The numbers of blue catfish in some Bay tributaries are nearly unfathomable and, with some individuals reaching weights of more than 100 pounds, they've become a lure for trophy anglers from across the nation.
But their large populations and big sizes have drawn a warning from a Bay Program committee that in December adopted a policy warning that the introduced species "could be posing a threat to native species in all major Chesapeake Bay river systems in Virginia and Maryland."
The Executive Committee of the Sustainable Fisheries Goal Implementation Team, which includes state and federal fishery officials from around the Bay, warned in its new policy that blue catfish, along with the related flathead catfish, could threaten efforts to restore native fish such as shad and river herring.

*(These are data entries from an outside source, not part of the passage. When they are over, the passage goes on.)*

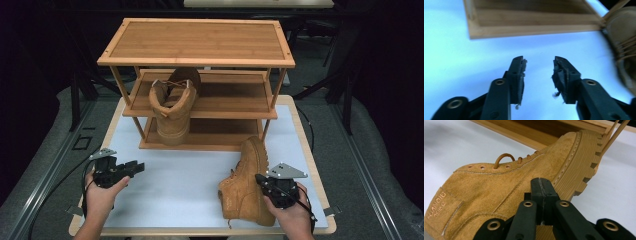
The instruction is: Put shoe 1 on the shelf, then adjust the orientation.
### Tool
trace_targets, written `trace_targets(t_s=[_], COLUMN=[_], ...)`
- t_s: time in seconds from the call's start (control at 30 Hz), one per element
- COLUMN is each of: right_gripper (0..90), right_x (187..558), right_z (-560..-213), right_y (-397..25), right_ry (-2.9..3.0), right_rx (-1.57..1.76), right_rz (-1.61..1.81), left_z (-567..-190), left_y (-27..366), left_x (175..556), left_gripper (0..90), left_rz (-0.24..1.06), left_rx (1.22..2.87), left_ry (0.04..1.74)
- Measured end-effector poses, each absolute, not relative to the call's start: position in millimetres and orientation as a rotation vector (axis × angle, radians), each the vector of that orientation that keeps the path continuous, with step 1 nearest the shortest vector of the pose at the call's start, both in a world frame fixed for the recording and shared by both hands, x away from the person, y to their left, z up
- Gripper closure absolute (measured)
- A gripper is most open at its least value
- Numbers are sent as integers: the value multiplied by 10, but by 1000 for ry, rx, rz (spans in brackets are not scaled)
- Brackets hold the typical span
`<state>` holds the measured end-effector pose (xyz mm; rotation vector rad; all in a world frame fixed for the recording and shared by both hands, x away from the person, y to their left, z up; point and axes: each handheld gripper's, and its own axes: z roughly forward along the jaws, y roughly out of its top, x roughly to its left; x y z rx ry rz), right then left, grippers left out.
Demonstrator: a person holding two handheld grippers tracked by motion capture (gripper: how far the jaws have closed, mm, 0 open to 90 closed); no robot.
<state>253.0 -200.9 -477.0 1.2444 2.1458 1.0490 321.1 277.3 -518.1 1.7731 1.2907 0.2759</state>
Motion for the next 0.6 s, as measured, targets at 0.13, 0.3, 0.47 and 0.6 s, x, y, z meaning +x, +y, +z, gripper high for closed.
trace_targets(t_s=[0.13,0.3,0.47,0.6], right_gripper=[900,900,900,900], right_x=[2539,2534,2511,2525], right_z=[-4744,-4737,-4753,-4791], right_y=[-2075,-2225,-2465,-2660], right_ry=[2141,2108,2036,1998], right_rx=[1278,1328,1413,1508], right_rz=[1052,1079,1111,1143], left_z=[-5292,-5368,-5372,-5387], left_y=[2823,2846,2830,2813], left_x=[3175,3152,3151,3161], left_gripper=[510,501,464,459], left_rz=[300,317,331,314], left_rx=[1773,1771,1768,1785], left_ry=[1274,1289,1282,1281])
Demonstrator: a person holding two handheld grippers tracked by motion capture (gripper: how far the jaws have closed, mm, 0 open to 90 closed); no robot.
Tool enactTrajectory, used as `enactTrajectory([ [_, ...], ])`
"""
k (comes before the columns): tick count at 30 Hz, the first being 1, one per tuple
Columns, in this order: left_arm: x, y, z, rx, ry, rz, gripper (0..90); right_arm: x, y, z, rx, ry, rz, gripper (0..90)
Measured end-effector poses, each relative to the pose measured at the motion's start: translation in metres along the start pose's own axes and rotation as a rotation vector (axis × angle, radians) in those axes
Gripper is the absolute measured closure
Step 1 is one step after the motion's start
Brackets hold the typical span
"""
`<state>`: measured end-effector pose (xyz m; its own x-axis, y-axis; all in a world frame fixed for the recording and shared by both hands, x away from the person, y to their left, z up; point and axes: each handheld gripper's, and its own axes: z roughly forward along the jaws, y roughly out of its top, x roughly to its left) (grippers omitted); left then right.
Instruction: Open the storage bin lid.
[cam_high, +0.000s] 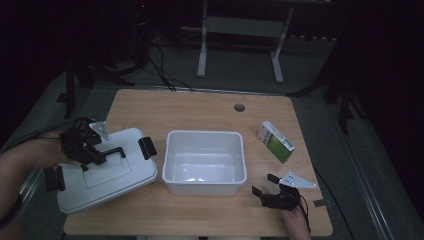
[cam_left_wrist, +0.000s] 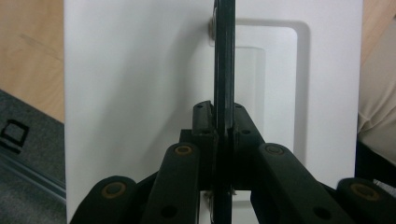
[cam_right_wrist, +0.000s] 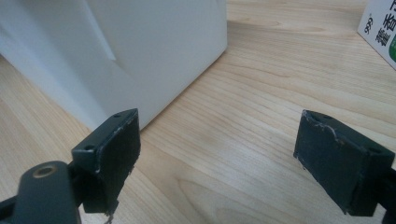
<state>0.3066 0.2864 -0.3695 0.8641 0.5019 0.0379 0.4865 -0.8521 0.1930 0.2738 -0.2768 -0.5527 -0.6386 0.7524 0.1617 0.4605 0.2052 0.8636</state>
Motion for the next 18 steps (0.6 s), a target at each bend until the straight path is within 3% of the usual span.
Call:
enactTrajectory([
  [9,0.006,-0.013,0.04,-0.04,-0.032,-0.033,83.6,0.0,-0.001,0.0,0.003,0.0,0.003,14.0],
  [18,0.009,-0.013,0.073,-0.043,-0.046,-0.037,83.6,0.002,-0.001,0.002,0.011,-0.007,-0.011,14.0],
])
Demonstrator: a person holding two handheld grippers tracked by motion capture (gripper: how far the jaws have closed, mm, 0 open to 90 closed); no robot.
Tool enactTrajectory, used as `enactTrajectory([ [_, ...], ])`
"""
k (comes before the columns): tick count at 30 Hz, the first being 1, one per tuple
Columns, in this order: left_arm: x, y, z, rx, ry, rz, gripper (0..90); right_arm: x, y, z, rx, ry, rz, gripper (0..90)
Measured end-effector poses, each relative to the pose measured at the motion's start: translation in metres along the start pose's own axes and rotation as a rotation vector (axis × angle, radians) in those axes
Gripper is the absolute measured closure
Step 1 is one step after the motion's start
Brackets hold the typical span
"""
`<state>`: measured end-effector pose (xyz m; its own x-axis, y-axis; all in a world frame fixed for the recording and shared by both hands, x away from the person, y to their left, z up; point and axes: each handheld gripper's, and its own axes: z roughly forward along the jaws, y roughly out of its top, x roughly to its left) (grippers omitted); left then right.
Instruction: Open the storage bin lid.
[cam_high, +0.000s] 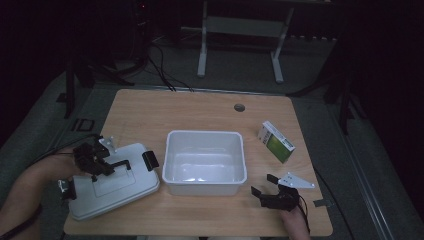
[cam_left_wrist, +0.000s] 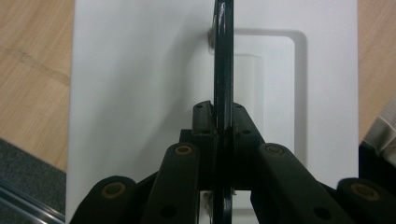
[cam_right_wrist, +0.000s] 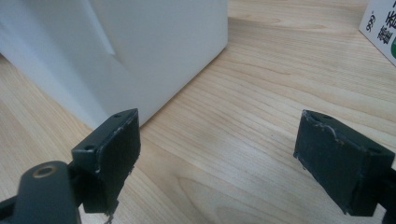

The policy says "the potential risk posed by blue catfish and flathead catfish on native species warrants action to examine potential measures to reduce densities and limit range expansion, and to evaluate possible negative ecological impacts."
It pledges to coordinate research efforts to better estimate catfish populations, their impacts on other species, and actions that could control populations while supporting recreational fisheries. Other work will include examining contaminant buildups in the fish, and building public awareness among anglers to prevent further introductions.
"We are not simply standing by to see what might happen with these species of invasive catfish," said Peyton Robertson, director of the National Oceanic and Atmospheric Administration's Chesapeake Bay Office, and chair of the goal implementation team. "We are committing to both further study, and also to identify some management measures and implement them."
NOAA's Bay Office is funding a number of research projects related to blue catfish and the flathead catfish.
The policy is dramatically reworked from early versions circulated more than a year earlier that had called for efforts to eliminate or dramatically reduce blue catfish numbers. That stirred the ire of many blue catfish fans who flooded officials with comments.
The Virginia Department of Game and Inland Fisheries, which oversees management of blue catfish in that state, also objected to the language. "Basically, we were trying to make sure that the policy was grounded in science," said Bob Greenlee, a fisheries biologist with the department. "There were a lot of statements and sort-of gut feelings."
It's unclear what can be done about the catfish, which seem well-adapted to the Bay environment. Since they were introduced into the James River in 1974, their populations exploded in low-salinity portions of all of Virginia's tidal tributaries as well as the Potomac. In some areas, scientists say blue catfish account for as much as 75 percent of all fish biomass.
"We are not going to remove the species from the system at this point," Greenlee said. "There isn't a mechanism by which we can reduce their abundance."
But some hold out hope that a commercial fishery might be established to help control the populations, or that methods could be developed to help keep them out of the Bay tributaries that are important breeding areas for shad and river herring.
"There are places that don't have blue catfish yet and may have sensitive resources which can be protected," said Greg Garman, a scientist with Virginia Commonwealth University.
But control methods may be needed quickly. Maryland has found the nonnative catfish in the Patuxent, Nanticoke, Choptank and Upper Bay in recent years. Maryland surveys conducted this winter suggest those populations are growing.